B. FAKTOR EKSTERNAL MASYARAKAT
Adalah kemutlakan dalam sebuah kehidupan bermasyarakat untuk
mengalami suatu perubahan di mana prosesnya selalu identik dan selaras
dengan perkembangan zaman secara universal.
Pergeseran hokum adat merupakan suatu hal yang tidak dapat terelakkan,
di karenakan keseimbangan dalam kehidupan masyarakat yang terus menerus
mengalami perubahan yang di dahului oleh factor internal dan tidak luput juga
dari factor eksternal pada masyarakat persekutuan hukum adat.
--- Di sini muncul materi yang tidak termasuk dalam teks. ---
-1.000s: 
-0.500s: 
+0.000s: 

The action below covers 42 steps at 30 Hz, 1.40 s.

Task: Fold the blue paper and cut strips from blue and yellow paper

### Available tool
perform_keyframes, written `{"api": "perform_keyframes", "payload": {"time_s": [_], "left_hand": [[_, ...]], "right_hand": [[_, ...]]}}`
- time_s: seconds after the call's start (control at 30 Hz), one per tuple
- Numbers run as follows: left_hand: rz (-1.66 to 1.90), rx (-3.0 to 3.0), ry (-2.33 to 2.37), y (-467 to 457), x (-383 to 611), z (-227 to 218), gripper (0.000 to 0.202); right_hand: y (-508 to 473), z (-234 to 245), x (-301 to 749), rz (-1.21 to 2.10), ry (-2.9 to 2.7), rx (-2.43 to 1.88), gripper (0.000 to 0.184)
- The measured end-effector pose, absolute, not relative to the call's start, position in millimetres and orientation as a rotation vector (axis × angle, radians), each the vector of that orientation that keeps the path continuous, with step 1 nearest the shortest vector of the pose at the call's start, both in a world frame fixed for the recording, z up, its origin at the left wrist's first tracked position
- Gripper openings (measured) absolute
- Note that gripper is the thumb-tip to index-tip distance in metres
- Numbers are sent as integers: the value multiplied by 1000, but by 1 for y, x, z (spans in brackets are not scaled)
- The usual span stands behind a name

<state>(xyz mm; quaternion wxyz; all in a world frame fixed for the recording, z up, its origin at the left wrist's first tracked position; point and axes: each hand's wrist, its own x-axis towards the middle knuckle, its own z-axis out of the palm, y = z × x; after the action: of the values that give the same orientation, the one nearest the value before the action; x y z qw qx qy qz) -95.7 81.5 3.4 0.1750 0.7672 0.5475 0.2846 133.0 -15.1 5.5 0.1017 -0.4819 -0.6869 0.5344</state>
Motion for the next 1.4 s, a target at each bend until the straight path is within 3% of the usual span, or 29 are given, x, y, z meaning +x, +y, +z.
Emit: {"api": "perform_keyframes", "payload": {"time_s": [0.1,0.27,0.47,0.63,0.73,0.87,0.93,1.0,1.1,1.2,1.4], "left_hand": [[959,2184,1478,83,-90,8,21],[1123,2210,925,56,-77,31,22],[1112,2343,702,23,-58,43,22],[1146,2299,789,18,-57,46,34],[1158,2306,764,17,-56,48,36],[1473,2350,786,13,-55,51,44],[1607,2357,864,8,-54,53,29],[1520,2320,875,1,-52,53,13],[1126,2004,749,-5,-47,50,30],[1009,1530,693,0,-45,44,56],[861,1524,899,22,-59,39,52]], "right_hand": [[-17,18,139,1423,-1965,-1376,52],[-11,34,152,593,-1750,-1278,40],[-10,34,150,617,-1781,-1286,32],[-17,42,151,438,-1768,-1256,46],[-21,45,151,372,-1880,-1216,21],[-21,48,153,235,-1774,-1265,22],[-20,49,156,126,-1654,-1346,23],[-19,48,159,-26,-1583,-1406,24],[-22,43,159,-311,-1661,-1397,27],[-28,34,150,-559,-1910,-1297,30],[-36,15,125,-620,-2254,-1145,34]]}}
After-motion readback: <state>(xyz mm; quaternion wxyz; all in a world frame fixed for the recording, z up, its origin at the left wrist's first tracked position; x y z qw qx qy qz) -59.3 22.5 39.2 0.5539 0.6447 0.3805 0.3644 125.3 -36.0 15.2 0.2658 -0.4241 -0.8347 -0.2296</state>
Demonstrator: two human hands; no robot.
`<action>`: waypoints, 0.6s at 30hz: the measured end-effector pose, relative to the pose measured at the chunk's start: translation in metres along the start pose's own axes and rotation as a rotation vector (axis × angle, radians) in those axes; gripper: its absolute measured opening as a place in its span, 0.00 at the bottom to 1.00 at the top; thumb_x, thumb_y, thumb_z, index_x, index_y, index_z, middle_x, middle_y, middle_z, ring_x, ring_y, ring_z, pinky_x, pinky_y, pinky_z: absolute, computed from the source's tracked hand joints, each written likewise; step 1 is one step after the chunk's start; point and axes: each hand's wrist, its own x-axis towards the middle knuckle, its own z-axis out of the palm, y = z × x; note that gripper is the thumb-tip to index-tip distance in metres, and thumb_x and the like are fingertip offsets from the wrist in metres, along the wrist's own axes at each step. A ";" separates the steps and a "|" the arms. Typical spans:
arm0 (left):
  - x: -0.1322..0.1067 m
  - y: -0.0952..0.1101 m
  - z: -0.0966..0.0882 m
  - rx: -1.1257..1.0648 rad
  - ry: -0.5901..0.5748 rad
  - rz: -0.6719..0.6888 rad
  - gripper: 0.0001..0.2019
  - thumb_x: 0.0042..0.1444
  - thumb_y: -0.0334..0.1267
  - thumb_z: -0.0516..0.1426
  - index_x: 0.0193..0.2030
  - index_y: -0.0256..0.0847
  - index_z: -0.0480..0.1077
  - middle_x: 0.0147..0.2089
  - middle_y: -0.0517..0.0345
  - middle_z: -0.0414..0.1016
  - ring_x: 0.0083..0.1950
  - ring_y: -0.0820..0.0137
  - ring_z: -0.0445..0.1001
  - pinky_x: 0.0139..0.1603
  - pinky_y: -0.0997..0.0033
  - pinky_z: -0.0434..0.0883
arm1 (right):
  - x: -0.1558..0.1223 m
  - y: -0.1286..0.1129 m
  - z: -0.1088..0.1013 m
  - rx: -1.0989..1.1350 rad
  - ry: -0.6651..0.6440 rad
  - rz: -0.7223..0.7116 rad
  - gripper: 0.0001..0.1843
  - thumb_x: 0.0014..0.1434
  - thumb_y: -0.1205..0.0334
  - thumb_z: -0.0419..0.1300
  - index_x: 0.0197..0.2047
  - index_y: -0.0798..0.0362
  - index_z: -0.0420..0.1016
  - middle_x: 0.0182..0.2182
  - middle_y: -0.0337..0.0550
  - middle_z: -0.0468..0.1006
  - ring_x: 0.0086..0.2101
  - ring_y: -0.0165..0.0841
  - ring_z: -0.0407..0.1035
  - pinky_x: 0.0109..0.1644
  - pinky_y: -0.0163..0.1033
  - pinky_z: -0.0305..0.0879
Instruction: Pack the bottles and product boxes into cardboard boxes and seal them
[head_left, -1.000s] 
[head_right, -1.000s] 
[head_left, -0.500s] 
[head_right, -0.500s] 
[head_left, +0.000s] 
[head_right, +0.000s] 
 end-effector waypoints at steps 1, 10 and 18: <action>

Masyarakat yang tadinya masih dengan segala kebiasaan tradisional yang
dimilikinya mempunyai hasrat untuk mengubah dan bahkan beralih dari yang
sifatnya tradisional menjadi modern (canggih). Contohnya, alat tradisional
(cangkul untuk membajak sawah) menjadi modern (alat teknologi seperti traktor
untuk membajak sawah), dari pemukiman suku terasing menjadi pemukiman
real estate, yang secara tidak langsung mengubah pola piker masyarakat akan
keingintahuannya tentang perkembangan-perkembangan zaman.maka
dengan demikian, tentunya masyarakat lambat laun akan meninggalkan
criteria eksistensialnya dari suatu wilayah (lebensraum) ke pemukiman baru
(meninggalkan habitatnya).
Ini adalah ciri-ciri perkembangan di dalam masyarakat yang berimplikasi
kepada terjadinya proses perubahan dari komunalistik dengan segala yang
bersifat religious magic kea rah perkembangan yang cenderung individualistis.